THE DATA ::
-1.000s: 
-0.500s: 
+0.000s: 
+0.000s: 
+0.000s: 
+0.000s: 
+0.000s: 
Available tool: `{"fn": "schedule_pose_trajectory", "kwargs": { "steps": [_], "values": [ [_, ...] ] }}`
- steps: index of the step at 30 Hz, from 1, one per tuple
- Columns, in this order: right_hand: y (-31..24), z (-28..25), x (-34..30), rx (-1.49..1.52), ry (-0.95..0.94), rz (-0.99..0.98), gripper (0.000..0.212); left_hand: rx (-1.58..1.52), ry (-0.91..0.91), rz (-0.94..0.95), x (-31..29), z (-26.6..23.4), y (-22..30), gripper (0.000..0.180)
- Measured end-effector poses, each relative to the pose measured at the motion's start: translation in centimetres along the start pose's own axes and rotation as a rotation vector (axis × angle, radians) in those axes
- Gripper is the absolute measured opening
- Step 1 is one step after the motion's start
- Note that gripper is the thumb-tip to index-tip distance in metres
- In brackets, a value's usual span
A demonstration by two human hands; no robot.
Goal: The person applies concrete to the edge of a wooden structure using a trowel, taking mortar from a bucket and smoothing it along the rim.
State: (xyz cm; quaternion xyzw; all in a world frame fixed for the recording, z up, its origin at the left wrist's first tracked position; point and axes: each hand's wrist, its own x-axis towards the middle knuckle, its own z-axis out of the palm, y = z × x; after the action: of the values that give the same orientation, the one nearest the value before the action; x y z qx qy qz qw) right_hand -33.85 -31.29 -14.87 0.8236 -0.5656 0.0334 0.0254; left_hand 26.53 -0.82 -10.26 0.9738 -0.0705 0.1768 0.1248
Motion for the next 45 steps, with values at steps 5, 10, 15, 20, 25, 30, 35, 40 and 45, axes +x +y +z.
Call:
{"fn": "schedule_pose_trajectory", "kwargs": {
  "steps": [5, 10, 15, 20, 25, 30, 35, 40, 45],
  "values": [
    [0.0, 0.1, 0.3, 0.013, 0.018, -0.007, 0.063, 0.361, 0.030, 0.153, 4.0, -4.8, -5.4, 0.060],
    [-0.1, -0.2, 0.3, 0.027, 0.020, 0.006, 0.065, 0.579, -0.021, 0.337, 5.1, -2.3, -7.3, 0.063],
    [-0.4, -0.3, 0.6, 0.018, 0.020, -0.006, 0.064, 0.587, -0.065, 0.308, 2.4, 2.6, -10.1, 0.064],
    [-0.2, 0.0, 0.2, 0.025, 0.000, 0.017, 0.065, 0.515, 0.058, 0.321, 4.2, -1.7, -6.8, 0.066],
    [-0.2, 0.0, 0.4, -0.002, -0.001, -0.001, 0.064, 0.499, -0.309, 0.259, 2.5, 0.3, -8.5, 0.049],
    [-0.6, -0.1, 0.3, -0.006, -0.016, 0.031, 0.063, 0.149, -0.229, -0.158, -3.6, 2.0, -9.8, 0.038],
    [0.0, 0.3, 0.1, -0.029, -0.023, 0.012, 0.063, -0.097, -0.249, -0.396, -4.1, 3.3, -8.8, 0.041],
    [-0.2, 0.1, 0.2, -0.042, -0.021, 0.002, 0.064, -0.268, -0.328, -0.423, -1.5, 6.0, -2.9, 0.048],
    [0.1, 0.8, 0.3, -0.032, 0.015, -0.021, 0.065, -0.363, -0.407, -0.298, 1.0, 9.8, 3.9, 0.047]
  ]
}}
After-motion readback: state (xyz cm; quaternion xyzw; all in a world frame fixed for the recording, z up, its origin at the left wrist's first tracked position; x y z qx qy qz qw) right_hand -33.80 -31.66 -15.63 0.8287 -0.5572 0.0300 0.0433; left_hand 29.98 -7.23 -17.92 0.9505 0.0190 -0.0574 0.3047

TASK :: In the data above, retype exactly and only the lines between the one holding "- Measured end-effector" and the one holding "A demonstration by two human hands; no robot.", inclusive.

PROBLEM SOLUTION ::
- Measured end-effector poses, each relative to the pose measured at the motion's start: translation in centimetres along the start pose's own axes and rotation as a rotation vector (axis × angle, radians) in those axes
- Gripper is the absolute measured opening
- Step 1 is one step after the motion's start
- Note that gripper is the thumb-tip to index-tip distance in metres
- In brackets, a value's usual span
A demonstration by two human hands; no robot.

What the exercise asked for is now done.